### Exercise prompt
Going from the top of the data below, give again each line through the one containing "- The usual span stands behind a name", both ends kept.

Data section Start Marker

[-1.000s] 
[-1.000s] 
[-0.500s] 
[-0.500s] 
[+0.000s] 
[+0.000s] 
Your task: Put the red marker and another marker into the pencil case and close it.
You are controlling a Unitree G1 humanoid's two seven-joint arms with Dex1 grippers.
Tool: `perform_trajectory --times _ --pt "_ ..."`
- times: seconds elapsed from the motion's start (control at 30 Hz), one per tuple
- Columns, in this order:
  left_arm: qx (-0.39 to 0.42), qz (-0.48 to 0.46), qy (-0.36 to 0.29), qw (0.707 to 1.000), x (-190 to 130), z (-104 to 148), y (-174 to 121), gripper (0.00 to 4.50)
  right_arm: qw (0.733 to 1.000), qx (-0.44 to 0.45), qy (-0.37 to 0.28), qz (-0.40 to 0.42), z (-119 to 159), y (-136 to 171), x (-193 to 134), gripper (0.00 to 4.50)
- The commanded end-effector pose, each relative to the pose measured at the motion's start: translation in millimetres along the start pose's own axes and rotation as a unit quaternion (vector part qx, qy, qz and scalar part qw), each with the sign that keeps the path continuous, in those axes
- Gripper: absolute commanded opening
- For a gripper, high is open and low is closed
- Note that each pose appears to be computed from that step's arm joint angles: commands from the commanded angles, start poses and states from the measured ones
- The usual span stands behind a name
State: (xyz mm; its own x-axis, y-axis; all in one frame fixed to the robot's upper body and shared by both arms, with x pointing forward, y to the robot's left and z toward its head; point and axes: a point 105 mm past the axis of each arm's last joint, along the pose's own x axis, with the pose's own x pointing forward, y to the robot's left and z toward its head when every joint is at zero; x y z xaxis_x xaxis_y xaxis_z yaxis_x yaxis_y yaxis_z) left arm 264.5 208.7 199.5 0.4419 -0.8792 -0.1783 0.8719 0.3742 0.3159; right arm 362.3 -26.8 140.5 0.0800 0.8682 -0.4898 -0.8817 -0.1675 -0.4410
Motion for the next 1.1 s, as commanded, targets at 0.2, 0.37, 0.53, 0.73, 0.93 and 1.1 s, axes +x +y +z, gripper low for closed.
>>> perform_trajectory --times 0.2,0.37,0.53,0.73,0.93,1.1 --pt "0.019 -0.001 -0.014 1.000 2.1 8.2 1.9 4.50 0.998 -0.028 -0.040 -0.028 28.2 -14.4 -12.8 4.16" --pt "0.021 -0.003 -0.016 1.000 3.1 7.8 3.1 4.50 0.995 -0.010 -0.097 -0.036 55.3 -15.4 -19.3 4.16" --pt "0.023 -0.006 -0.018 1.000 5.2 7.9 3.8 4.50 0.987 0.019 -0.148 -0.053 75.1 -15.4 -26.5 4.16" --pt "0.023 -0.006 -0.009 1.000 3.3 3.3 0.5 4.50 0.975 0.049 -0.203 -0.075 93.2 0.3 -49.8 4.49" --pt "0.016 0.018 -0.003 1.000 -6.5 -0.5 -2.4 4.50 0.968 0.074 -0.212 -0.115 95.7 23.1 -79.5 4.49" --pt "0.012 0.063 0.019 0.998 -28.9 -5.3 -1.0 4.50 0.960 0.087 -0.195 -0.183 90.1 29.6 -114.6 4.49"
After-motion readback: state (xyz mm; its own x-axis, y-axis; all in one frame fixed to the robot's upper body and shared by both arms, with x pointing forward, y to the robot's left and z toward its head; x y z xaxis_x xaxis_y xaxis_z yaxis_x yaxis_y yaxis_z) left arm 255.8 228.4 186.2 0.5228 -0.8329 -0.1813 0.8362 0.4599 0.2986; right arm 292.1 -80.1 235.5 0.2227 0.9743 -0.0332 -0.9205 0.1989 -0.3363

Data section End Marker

### Response for this exercise
[-1.000s] 
[-1.000s] 
[-0.500s] 
[-0.500s] 
[+0.000s] 
[+0.000s] 
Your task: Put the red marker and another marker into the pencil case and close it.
You are controlling a Unitree G1 humanoid's two seven-joint arms with Dex1 grippers.
Tool: `perform_trajectory --times _ --pt "_ ..."`
- times: seconds elapsed from the motion's start (control at 30 Hz), one per tuple
- Columns, in this order:
  left_arm: qx (-0.39 to 0.42), qz (-0.48 to 0.46), qy (-0.36 to 0.29), qw (0.707 to 1.000), x (-190 to 130), z (-104 to 148), y (-174 to 121), gripper (0.00 to 4.50)
  right_arm: qw (0.733 to 1.000), qx (-0.44 to 0.45), qy (-0.37 to 0.28), qz (-0.40 to 0.42), z (-119 to 159), y (-136 to 171), x (-193 to 134), gripper (0.00 to 4.50)
- The commanded end-effector pose, each relative to the pose measured at the motion's start: translation in millimetres along the start pose's own axes and rotation as a unit quaternion (vector part qx, qy, qz and scalar part qw), each with the sign that keeps the path continuous, in those axes
- Gripper: absolute commanded opening
- For a gripper, high is open and low is closed
- Note that each pose appears to be computed from that step's arm joint angles: commands from the commanded angles, start poses and states from the measured ones
- The usual span stands behind a name

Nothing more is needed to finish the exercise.